As empresas que recorram ao regime de lay-off simplificado podem pagar ao trabalhador acima do montante mínimo previsto na medida, mas terão que pagar a taxa social única (TSU) sobre esse montante. A informação é avançada pela Direção-Geral do Emprego e das Relações do Trabalho (DGERT), tutelada pelo Ministério do Trabalho.

«O valor pago acima da compensação contributiva não está isento de contribuições para a Segurança Social», afirma a DGERT na atualização dos esclarecimentos publicados no site oficial.

Em causa está o decreto-lei do regime de lay-off, que refere que as empresas que recorram a este modelo estão isentas do pagamento de contribuições para a Segurança Social (23,75%). Já a contribuição que incide sobre o trabalhador (11%) mantém-se.

A DGERT já anteriormente tinha avançado que «relativamente ao empregador não existe um limite máximo, podendo pagar, querendo, o remanescente total ou parcial entre a compensação retributiva obrigatória e o limite da retribuição normal ilíquida devida ao trabalhador correspondente ao seu período normal de trabalho».

O regime de lay-off simplificado, apoio financeiro extraordinário atribuído à empresa por trabalhador, foi uma das medidas anunciadas pelo Governo para mitigar os efeitos da crise provocada pelo novo coronavírus.
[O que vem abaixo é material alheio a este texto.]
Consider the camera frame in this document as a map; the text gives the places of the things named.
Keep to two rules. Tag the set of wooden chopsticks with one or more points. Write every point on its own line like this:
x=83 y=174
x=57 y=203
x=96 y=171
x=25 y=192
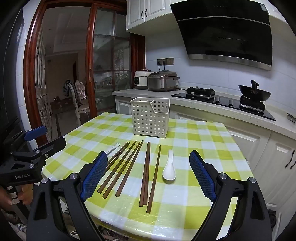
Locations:
x=145 y=173

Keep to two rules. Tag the person's left hand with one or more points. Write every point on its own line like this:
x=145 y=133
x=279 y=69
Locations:
x=26 y=195

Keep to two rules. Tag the green checked tablecloth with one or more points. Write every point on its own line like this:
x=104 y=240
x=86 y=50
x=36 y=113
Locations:
x=185 y=139

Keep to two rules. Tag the wooden side table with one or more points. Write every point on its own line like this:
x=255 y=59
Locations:
x=62 y=104

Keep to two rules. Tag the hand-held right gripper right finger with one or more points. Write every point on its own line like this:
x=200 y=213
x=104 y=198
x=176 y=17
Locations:
x=203 y=176

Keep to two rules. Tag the red wooden door frame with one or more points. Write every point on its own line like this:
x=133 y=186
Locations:
x=29 y=69

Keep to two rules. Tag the black burner grate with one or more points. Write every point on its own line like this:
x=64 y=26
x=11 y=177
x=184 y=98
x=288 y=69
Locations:
x=200 y=91
x=252 y=105

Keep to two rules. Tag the white ceramic spoon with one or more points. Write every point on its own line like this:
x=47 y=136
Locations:
x=114 y=147
x=168 y=172

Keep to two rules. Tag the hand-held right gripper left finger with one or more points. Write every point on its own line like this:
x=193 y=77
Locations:
x=96 y=176

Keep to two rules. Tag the wooden glass sliding door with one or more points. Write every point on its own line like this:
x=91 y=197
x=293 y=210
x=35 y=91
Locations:
x=91 y=69

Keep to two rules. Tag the black wok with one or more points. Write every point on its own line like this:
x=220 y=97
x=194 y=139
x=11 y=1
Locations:
x=254 y=92

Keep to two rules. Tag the small metal dish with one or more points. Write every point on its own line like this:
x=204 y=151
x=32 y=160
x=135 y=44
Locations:
x=291 y=117

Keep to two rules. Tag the black range hood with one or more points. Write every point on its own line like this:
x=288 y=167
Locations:
x=219 y=34

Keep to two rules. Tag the black refrigerator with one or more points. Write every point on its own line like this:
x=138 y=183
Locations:
x=9 y=81

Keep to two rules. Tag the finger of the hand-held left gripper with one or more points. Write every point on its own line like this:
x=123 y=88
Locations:
x=53 y=144
x=35 y=133

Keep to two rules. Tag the white hallway cabinet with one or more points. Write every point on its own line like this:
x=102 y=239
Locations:
x=41 y=97

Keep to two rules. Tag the white ornate dining chair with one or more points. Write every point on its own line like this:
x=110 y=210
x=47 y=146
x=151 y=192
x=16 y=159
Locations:
x=79 y=92

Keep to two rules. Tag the white wall cabinet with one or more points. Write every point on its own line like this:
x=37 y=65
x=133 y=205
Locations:
x=277 y=23
x=157 y=14

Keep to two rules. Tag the white perforated utensil basket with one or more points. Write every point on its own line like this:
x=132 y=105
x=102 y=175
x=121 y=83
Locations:
x=150 y=120

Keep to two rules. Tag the white rice cooker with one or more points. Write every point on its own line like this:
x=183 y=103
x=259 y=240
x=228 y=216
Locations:
x=141 y=80

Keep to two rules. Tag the wall power socket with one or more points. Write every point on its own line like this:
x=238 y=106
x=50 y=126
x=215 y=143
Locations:
x=170 y=61

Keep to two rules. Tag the black glass gas hob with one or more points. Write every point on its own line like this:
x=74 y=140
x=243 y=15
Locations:
x=222 y=102

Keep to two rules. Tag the silver rice cooker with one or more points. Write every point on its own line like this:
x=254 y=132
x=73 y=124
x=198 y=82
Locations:
x=161 y=81

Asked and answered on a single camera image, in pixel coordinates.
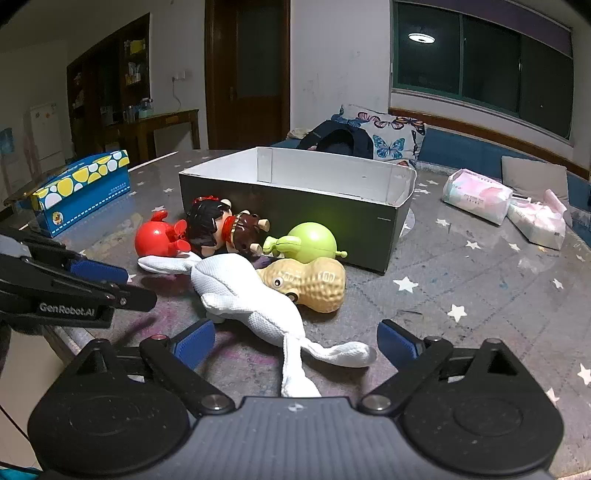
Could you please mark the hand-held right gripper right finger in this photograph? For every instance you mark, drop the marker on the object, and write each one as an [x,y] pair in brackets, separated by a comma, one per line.
[395,344]

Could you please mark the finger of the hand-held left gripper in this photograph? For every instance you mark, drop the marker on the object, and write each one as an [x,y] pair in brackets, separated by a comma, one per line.
[99,272]
[134,299]

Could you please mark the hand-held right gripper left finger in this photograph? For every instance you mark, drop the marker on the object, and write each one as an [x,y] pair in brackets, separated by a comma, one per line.
[196,340]

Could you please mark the tan peanut toy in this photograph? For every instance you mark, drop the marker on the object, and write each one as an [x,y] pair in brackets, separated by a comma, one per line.
[318,286]

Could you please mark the black-haired doll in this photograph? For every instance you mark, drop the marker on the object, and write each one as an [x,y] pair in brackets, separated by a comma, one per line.
[207,224]

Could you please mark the green round toy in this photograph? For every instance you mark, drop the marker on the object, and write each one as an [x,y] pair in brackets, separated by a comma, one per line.
[311,240]

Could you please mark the grey cardboard box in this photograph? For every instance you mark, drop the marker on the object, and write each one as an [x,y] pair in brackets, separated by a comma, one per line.
[295,210]

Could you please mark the red round toy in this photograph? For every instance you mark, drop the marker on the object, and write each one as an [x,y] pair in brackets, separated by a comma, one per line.
[154,240]

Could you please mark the blue polka dot tissue box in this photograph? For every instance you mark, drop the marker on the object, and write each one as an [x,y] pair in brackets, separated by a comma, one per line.
[87,194]

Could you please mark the grey star print tablecloth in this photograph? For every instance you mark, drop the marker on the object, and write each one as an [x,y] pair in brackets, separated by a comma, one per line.
[480,295]

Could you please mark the white fridge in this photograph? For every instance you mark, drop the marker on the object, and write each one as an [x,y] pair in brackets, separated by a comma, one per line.
[46,131]

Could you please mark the wooden side table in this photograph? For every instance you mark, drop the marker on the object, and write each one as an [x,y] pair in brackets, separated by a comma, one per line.
[161,121]

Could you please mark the pink white tissue pack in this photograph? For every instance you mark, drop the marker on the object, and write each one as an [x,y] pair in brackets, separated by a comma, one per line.
[475,196]
[540,224]

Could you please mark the teal jar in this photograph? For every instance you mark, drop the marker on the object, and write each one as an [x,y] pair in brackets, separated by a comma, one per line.
[146,110]

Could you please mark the dark wooden cabinet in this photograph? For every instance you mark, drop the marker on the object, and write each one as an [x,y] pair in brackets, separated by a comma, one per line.
[106,78]

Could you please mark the blue sofa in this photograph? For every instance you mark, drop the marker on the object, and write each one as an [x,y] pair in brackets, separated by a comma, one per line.
[466,152]

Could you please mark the butterfly print pillow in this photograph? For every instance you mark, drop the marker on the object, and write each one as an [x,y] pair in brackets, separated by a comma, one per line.
[392,136]

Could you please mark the black backpack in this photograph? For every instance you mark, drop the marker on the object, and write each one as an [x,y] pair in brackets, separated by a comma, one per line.
[339,141]

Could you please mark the grey cushion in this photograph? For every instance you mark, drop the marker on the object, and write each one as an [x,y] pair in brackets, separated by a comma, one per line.
[535,177]

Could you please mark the brown wooden door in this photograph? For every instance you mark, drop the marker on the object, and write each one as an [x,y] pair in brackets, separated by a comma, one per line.
[249,74]

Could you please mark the green framed window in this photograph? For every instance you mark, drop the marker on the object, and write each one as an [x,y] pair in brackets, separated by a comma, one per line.
[489,64]

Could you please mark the white wall socket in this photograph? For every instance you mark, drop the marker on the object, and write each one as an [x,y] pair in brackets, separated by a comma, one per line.
[180,75]

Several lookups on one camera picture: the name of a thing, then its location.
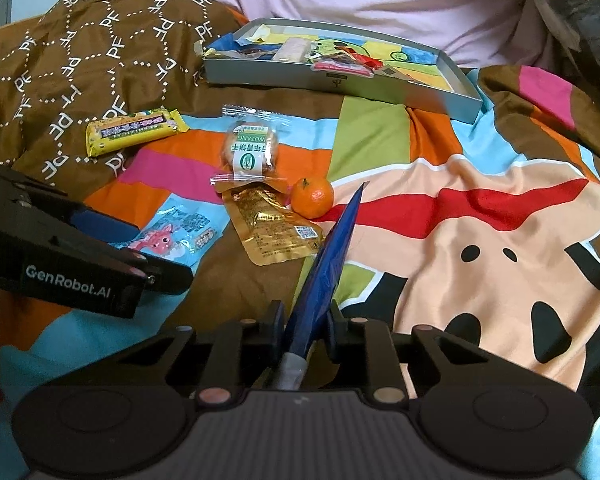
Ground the yellow snack bar packet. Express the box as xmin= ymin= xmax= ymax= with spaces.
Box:
xmin=85 ymin=108 xmax=190 ymax=157

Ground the beige rice cracker packet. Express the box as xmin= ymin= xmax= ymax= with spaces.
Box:
xmin=272 ymin=37 xmax=313 ymax=63

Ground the clear plastic bag of clothes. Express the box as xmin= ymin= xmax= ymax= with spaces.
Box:
xmin=512 ymin=0 xmax=600 ymax=68

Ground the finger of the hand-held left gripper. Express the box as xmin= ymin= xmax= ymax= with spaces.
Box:
xmin=120 ymin=246 xmax=194 ymax=297
xmin=71 ymin=205 xmax=142 ymax=249

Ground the brown printed blanket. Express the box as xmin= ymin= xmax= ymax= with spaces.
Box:
xmin=0 ymin=0 xmax=251 ymax=201

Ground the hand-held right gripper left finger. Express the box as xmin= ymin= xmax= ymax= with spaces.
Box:
xmin=134 ymin=300 xmax=286 ymax=406

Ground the gold foil snack packet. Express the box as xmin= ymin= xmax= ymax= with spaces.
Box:
xmin=215 ymin=182 xmax=325 ymax=266

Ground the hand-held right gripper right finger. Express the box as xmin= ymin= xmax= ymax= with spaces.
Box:
xmin=327 ymin=300 xmax=482 ymax=406

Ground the light blue snack packet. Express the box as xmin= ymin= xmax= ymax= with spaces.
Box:
xmin=112 ymin=195 xmax=226 ymax=268

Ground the long dark blue packet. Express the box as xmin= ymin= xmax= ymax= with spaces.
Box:
xmin=272 ymin=181 xmax=370 ymax=391

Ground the clear brown nut bar packet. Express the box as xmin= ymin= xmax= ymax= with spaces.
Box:
xmin=377 ymin=64 xmax=416 ymax=81

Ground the red snack packet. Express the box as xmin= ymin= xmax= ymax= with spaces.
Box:
xmin=312 ymin=50 xmax=381 ymax=78

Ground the colourful cartoon blanket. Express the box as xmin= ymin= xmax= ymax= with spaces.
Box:
xmin=0 ymin=65 xmax=600 ymax=480

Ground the grey shallow cardboard box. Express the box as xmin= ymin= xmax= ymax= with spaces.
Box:
xmin=200 ymin=17 xmax=483 ymax=126

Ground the clear round biscuit packet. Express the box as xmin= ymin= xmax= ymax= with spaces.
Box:
xmin=210 ymin=104 xmax=288 ymax=191

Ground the mandarin orange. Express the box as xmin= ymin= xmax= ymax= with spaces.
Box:
xmin=290 ymin=177 xmax=335 ymax=220

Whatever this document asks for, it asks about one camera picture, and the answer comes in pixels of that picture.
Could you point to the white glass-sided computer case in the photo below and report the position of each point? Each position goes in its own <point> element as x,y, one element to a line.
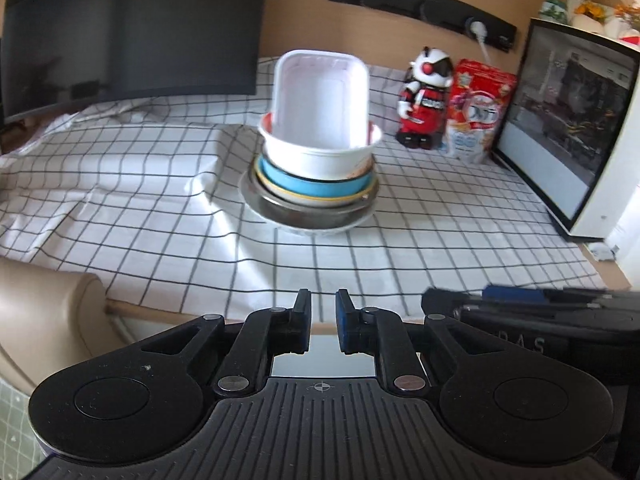
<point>600,210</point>

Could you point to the green potted plant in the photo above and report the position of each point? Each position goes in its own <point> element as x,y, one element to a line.
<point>554,10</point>

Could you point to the orange potted flowers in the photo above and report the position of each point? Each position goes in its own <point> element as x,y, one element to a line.
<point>627,22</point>

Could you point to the stainless steel bowl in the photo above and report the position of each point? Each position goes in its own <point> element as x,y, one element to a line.
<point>310,217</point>

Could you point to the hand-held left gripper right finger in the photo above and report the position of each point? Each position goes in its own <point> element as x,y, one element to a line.
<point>347,322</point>

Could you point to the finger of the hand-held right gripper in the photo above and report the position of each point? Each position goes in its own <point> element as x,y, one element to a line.
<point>450,302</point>
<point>515,294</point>

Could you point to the red white robot toy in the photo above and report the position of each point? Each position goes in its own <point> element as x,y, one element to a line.
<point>425,105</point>

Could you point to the red cereal bag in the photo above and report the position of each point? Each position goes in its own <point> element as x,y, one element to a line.
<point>480,110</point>

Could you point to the yellow potted flowers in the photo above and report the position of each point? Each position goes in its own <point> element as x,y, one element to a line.
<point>590,15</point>

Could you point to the white plastic bowl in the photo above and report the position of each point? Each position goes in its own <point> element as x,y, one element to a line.
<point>320,162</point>

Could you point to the pink plastic container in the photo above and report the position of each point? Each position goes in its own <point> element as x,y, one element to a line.
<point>320,105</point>

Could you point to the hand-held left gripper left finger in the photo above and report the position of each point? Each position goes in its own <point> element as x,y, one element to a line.
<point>300,320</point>

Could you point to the black checked white tablecloth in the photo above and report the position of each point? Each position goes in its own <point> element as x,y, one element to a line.
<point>150,210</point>

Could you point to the beige chair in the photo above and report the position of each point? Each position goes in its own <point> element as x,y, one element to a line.
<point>40,310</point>

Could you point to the green patterned mat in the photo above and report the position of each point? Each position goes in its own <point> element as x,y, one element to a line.
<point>17,435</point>

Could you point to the black computer monitor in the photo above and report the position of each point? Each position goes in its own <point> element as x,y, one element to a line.
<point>125,35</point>

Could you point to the blue enamel bowl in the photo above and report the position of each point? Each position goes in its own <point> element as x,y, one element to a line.
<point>325,203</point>

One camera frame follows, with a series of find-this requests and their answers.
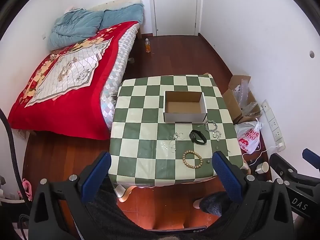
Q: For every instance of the green checkered tablecloth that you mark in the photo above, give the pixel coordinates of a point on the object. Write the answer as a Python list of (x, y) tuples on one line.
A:
[(140, 140)]

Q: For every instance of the brown cardboard box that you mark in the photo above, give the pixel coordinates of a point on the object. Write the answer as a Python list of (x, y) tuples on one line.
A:
[(232, 105)]

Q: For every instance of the white cardboard box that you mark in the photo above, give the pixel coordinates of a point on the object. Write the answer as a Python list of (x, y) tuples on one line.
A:
[(185, 117)]

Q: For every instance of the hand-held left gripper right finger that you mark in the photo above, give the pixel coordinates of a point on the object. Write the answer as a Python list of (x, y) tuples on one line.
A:
[(227, 177)]

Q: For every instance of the red printed blanket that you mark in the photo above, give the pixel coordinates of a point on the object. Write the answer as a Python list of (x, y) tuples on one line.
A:
[(75, 105)]

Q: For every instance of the blue pillow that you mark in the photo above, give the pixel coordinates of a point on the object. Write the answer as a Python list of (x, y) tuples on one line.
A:
[(122, 17)]

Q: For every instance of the white red-print plastic bag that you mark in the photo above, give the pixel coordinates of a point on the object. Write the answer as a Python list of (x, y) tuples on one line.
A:
[(247, 136)]

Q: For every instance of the orange drink bottle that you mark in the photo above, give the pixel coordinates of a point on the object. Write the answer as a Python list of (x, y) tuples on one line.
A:
[(148, 46)]

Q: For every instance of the white door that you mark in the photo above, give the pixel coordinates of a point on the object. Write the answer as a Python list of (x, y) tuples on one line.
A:
[(175, 5)]

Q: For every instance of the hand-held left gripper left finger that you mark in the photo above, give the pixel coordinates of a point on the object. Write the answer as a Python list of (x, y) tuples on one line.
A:
[(96, 177)]

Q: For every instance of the person's dark fleece leg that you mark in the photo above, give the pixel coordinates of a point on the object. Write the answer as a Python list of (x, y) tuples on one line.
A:
[(112, 210)]

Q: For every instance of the white power strip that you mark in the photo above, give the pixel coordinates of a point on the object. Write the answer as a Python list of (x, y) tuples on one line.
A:
[(272, 125)]

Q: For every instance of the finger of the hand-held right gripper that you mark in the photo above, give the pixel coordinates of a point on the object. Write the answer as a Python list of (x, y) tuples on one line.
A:
[(310, 157), (283, 167)]

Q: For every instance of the wooden bed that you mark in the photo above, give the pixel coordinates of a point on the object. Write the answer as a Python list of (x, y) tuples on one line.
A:
[(139, 30)]

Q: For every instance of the pink slippers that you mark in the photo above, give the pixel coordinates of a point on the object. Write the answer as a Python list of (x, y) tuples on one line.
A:
[(26, 188)]

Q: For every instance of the clear plastic packaging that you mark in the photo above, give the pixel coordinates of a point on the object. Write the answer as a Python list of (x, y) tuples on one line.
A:
[(243, 92)]

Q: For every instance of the white cup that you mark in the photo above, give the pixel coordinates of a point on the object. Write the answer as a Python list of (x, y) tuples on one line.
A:
[(262, 168)]

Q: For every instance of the checkered quilted bed sheet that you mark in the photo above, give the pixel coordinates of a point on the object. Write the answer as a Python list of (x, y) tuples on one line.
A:
[(120, 55)]

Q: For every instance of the grey fuzzy slipper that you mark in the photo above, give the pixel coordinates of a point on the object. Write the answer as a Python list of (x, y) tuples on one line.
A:
[(212, 203)]

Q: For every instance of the black wristband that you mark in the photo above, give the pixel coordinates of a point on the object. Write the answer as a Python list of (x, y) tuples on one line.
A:
[(198, 138)]

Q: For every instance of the blue quilt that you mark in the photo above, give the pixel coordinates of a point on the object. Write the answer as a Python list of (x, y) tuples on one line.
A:
[(72, 26)]

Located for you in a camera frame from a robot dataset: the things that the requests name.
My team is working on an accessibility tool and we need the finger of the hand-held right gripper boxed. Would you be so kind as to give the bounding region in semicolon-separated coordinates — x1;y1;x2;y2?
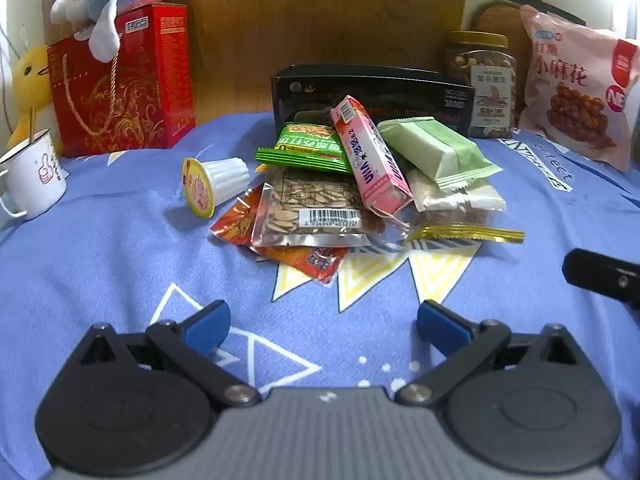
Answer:
563;248;640;311

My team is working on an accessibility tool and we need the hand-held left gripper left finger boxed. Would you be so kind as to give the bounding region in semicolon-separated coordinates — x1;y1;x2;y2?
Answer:
69;300;262;408

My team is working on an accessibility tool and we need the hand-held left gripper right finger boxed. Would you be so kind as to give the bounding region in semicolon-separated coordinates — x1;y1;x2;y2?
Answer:
394;300;584;407

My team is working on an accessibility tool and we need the gold-edged clear packet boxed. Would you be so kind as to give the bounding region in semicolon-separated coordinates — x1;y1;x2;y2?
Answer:
370;222;527;251

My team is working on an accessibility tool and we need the red foil snack packet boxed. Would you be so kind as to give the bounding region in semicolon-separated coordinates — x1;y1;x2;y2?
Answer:
209;185;263;247

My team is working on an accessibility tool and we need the orange snack packet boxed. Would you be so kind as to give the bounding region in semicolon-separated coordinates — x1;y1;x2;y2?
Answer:
255;245;346;286

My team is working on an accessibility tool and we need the white rice cracker packet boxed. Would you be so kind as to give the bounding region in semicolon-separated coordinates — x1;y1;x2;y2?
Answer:
407;167;507;226

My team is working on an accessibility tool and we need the white jelly cup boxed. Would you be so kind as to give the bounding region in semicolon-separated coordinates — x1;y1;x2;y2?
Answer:
181;156;251;220

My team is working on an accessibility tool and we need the clear sunflower seed packet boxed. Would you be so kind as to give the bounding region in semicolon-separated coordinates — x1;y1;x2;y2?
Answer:
250;166;387;248

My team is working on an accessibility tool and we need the light green wafer packet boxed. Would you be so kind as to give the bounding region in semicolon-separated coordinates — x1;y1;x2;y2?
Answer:
377;116;503;191

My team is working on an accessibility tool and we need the pink candy box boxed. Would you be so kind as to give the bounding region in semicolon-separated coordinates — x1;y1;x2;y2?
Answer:
330;95;413;217

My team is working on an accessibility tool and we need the green seed packet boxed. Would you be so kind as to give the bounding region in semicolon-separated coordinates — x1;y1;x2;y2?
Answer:
255;122;353;175

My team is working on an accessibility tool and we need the black storage box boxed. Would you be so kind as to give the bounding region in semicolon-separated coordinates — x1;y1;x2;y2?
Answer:
271;65;471;138

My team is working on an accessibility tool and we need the blue printed blanket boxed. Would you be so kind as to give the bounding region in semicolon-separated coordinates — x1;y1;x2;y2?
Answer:
0;110;640;480

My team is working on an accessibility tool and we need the large pink snack bag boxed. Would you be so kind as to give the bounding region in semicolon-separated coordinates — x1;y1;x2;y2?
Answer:
517;4;640;173

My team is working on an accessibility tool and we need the white enamel mug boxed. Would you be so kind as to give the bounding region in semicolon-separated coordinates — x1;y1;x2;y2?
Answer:
0;128;68;221

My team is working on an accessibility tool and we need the clear nut jar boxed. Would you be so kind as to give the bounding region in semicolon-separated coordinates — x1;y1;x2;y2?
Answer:
444;31;518;140

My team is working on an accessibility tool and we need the red gift box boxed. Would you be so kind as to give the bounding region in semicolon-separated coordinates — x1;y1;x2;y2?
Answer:
47;3;197;158

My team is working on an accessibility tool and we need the yellow duck plush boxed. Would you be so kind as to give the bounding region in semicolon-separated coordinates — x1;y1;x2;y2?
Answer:
5;45;63;153

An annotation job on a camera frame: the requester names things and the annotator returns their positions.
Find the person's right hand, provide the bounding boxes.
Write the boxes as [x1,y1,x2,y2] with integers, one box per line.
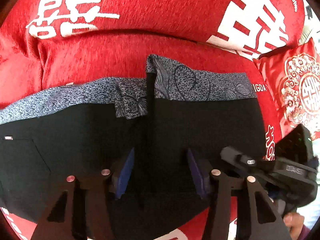
[284,211,307,240]

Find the person's right forearm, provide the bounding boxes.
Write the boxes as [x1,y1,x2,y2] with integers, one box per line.
[299,225,313,240]

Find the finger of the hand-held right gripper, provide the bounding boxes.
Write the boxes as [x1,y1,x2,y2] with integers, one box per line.
[220,146,275,178]

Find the red embroidered cushion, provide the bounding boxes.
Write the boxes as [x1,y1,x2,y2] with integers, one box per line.
[252,37,320,140]

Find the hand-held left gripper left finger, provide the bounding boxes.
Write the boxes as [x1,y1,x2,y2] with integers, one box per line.
[30,147,135,240]

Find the red printed sofa cover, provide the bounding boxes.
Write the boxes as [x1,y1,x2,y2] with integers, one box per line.
[0,0,308,240]

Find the black pants with patterned stripes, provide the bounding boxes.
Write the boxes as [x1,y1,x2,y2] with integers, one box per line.
[0,54,267,240]

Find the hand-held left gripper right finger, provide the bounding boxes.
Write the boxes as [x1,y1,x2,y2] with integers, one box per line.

A medida prevê o pagamento de dois terços dos salários aos trabalhadores (com o valor mínimo de 635 euros e o valor máximo de 1.905 euros), com 70% assegurado pela Segurança Social e 30% pelo empregador.

A empresa para recorrer ao regime de lay-off simplificado terá que estar em situação de crise empresarial, tendo para isso que verificar uma das seguintes condições:

  • encerramento total ou parcial decretado «por decisão das autoridades políticas ou de saúde»;
  • empresas que tiveram de parar total ou parcialmente a sua atividade devido a interrupção das cadeias de abastecimento globais ou a suspensão ou cancelamento de encomendas;
  • empresas que tenham uma queda de, pelo menos, 40% da faturação, face ao mês anterior ou ao período homólogo.

Para recorrer a estas medidas, as empresas ficam impedidas de cessar contratos de trabalho nesse período de redução ou suspensão de trabalhadores e nos 60 dias seguintes, quer por despedimento coletivo quer por extinção do posto de trabalho.